Descartes, Principia philosophiae: Three spheres of the earth

René Descartes (1596–1650) made philosophy as a method of knowledge the basis of thought. Knowledge should only be gained through deduction . With this he took a first step towards the development of a natural science based on subjective certainty by introducing rational methods of knowledge independently and at a diplomatic distance from the idea of ​​the divine. One of the first scientific cosmogonies is contained in his 1644 work Principia philosophiae ("The principles of philosophy"). Aristotle was one of the forerunners , followed by the cosmological theory of Kant .

Descartes tried to explain gravity using mechanistic models . The turbulence of matter clouds caused by centrifugal forces, whereby the particles trapped therein should only exchange their energy in direct contact, explained the movements of the planets and also the origin of the world system. In contrast to the Christian view, Descartes took people out of focus and at the same time declared the earth to be immobile by means of linguistic twisting. A relationship to the church between consideration and protest was typical of the 17th century; the latter ended up at the stake for Giordano Bruno , who, like Descartes, had committed himself to the Copernican view of the world .

As an explanation of the origin, Descartes allows God to create a dense packing of vortices of matter. The auxiliary construction God as the original drive provided the kinetic energy that is still present today.

Kant

Natural philosophical considerations range from Aristotle to Descartes to Immanuel Kant (1724–1804). In his General Natural History and Theory of Heaven (1755), he set up a cosmological theory in which he wanted to bring logos (theory) and myth (history) together. Descartes scientifically formulated cosmology still needed a god as a causal drive, Kant tried to grasp the order of nature from the history of nature. Kant's theory is philosophically significant because for the first time without God the planetary system emerges from a cloud of dust, formed solely by the forces of attraction and repulsion, until the finished state is reached.

Kant later drafted a restrictive criticism, stating that his cosmological theory would inadmissibly draw conceptual conclusions from experience to the general. Applied to today's big bang theory, which draws conclusions about the origin of the world from observable facts such as cosmic background radiation , Kant's criticism could stimulate philosophical reflection.

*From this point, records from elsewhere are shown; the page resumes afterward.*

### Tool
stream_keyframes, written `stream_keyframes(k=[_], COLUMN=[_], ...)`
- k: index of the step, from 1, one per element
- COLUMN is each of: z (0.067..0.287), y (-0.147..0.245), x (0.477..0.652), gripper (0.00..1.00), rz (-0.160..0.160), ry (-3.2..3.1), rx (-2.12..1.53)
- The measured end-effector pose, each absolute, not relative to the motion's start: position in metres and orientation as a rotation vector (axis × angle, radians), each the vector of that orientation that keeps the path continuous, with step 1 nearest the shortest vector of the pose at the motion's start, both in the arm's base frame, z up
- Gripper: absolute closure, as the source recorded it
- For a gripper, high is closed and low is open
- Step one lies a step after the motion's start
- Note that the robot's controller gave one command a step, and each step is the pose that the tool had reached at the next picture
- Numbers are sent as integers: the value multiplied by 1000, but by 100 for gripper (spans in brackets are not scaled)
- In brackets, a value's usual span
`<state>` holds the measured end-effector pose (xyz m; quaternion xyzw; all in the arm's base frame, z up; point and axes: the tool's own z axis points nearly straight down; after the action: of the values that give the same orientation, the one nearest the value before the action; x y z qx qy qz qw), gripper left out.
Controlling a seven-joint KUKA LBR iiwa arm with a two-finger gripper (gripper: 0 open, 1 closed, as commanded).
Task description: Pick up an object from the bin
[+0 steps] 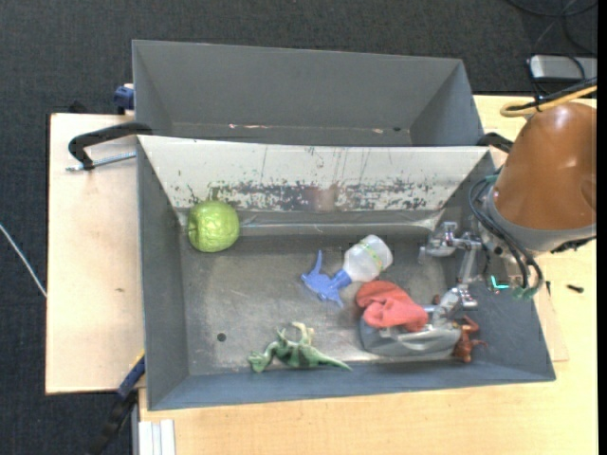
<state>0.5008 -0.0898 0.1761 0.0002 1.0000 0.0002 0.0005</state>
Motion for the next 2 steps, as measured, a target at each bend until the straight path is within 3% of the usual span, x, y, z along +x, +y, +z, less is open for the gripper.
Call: stream_keyframes(k=[1, 2], z=[135, 91], y=[-69, -23], x=[502, 495], gripper=[0, 100], rz=[-3, 2], ry=[3132, 3155], rx=[-51, -169])
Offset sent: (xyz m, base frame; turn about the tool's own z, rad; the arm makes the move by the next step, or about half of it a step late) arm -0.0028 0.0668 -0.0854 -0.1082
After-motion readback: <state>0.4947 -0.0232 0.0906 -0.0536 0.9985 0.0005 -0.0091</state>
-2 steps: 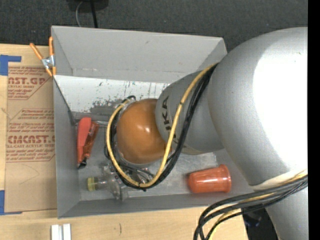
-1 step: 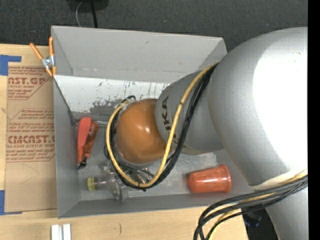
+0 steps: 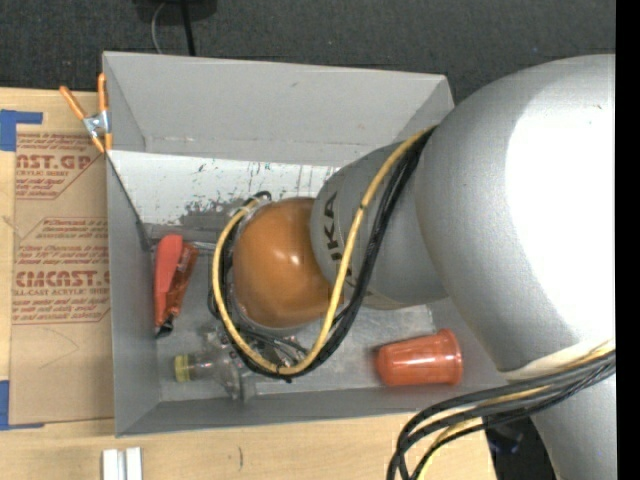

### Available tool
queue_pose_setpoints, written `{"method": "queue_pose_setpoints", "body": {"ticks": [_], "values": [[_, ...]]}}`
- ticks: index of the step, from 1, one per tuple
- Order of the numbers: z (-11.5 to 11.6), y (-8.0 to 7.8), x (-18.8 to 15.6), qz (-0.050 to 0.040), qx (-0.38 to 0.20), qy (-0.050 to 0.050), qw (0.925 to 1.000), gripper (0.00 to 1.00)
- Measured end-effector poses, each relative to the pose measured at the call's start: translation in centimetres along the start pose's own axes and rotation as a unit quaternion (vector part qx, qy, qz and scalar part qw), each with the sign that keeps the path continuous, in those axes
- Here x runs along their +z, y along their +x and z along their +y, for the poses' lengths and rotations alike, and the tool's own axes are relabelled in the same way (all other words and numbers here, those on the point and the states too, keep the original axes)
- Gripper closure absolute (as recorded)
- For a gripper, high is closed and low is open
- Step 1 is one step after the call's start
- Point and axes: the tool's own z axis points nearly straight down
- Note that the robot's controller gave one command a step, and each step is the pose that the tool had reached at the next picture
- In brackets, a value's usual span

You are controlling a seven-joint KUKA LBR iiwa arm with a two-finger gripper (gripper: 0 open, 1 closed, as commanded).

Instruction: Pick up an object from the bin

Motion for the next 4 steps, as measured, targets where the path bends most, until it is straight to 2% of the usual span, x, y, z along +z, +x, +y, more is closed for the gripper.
{"method": "queue_pose_setpoints", "body": {"ticks": [4], "values": [[0.1,0.0,-3.1,0.0003,0.0,0.0,1.0,1.0]]}}
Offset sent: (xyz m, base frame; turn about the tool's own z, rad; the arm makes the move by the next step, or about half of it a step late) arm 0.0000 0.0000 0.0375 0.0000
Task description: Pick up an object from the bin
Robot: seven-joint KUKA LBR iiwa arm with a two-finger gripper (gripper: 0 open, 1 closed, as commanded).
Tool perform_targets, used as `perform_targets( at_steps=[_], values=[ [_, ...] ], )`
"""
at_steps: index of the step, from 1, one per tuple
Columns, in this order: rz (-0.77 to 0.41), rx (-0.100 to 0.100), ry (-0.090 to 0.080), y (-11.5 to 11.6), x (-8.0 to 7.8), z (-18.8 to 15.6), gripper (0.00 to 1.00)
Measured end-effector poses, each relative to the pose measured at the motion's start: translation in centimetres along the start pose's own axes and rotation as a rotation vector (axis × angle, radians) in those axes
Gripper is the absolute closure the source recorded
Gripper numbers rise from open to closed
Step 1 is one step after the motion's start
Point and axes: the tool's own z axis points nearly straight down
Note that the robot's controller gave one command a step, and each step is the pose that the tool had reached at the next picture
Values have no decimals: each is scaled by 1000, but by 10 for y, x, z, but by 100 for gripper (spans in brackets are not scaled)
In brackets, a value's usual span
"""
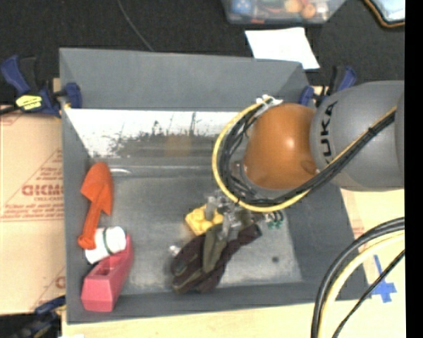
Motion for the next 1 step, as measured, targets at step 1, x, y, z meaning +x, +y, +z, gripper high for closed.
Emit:
perform_targets(
  at_steps=[1],
  values=[
    [-111, 2, -4, -36, -10, -5, 100]
  ],
)
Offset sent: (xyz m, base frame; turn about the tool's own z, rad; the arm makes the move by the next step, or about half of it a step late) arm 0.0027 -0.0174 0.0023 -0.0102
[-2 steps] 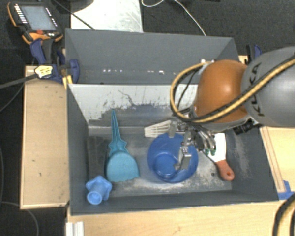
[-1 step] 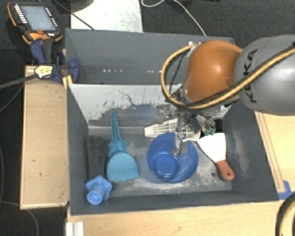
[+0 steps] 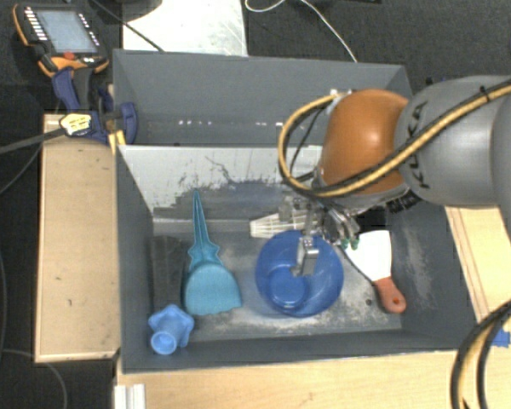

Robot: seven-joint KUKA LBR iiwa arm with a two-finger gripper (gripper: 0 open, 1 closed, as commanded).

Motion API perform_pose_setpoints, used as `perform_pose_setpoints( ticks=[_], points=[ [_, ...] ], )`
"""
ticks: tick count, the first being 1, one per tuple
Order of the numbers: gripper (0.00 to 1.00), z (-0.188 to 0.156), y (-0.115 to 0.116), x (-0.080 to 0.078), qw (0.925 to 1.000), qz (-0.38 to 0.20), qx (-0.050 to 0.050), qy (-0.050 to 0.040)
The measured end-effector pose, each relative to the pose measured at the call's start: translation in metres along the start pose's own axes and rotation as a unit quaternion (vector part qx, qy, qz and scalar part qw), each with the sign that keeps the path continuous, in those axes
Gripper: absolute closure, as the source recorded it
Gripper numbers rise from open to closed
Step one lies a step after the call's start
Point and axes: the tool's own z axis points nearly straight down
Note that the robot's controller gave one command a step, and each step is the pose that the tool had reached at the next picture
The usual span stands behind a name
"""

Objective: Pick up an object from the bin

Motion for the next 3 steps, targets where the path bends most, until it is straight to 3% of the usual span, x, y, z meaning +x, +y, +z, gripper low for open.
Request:
perform_pose_setpoints(
  ticks=[1, 2, 3],
  points=[
    [1.00, 0.046, -0.026, -0.012, 0.9980, -0.063, -0.003, -0.0078],
    [1.00, 0.046, -0.025, -0.012, 0.9980, -0.063, -0.003, -0.0077],
    [1.00, -0.034, -0.034, 0.002, 0.9976, -0.070, -0.002, -0.0046]
  ],
)
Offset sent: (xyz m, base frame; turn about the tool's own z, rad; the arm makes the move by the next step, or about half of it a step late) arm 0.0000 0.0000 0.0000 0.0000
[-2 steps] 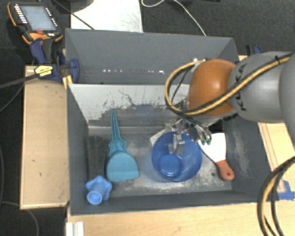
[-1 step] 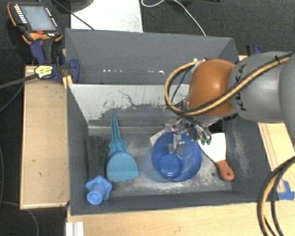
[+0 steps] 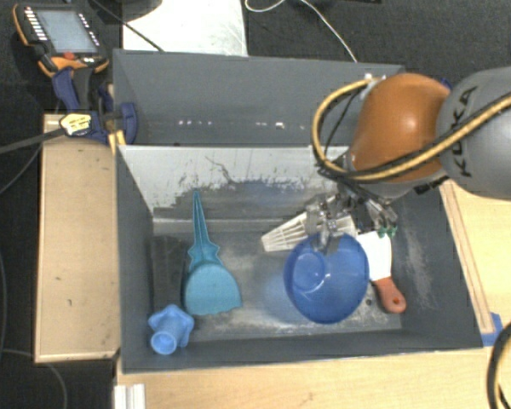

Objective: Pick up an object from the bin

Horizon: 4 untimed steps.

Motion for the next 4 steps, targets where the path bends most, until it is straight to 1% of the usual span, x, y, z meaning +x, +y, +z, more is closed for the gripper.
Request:
perform_pose_setpoints(
  ticks=[1, 2, 3, 4],
  points=[
    [1.00, 0.043, -0.007, -0.009, 1.0000, -0.002, 0.000, -0.0066],
    [1.00, 0.060, -0.007, -0.007, 1.0000, -0.001, -0.001, -0.0043],
    [1.00, 0.042, -0.073, 0.063, 0.9998, -0.020, 0.000, -0.0090],
    [1.00, 0.042, -0.073, 0.063, 0.9998, -0.020, 0.000, -0.0090]
  ],
)
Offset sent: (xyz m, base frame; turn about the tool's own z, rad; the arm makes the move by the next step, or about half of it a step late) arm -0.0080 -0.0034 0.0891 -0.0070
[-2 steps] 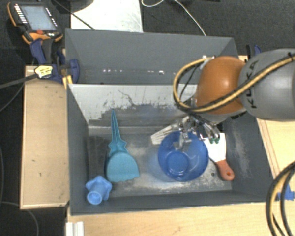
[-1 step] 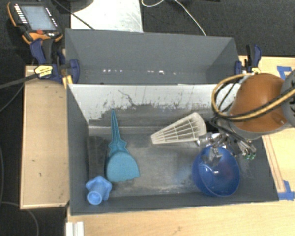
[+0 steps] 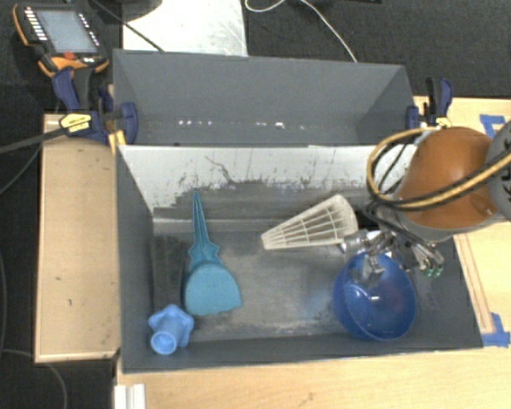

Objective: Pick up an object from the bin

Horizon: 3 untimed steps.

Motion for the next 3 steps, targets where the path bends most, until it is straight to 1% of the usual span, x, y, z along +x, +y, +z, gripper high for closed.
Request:
perform_pose_setpoints(
  ticks=[1, 2, 3],
  points=[
    [1.00, -0.046, -0.003, 0.000, 0.9998, -0.017, 0.001, -0.0038],
    [1.00, -0.005, -0.005, -0.008, 0.9998, -0.020, -0.001, -0.0009],
    [1.00, -0.098, -0.007, -0.003, 0.9993, -0.038, 0.002, -0.0063]
  ],
)
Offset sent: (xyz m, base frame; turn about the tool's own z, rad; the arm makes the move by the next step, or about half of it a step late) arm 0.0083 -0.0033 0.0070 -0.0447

In 1796, Pierre-Simon Laplace published his so-called nebular hypothesis on the origin of the solar system independently of Kant . Because of the similarity with the Kantian theory, both cosmogonies were also known as the Kant-Laplace theory .

For the current scientific discussion, see

Cosmogonic myth

Cenotaph for Isaac Newton. Designed by the architect Étienne-Louis Boullée in 1784. The sphere symbolizes the universe.

Even Isaac Newton (1643-1727) differed valid between universal laws of nature and cosmogonic Urgründen to which it, but could give no explanations stories. Behind the laws of nature Newton saw a continued activity of God ( creatio continua ). An outside god had to regularly give the world a nudge and intervene with comets to balance the changing gravitational force between the planets. The action of the divine power on the world corresponds to a watchmaker who has to constantly readjust his product so that it works properly. Otherwise humanity would perish.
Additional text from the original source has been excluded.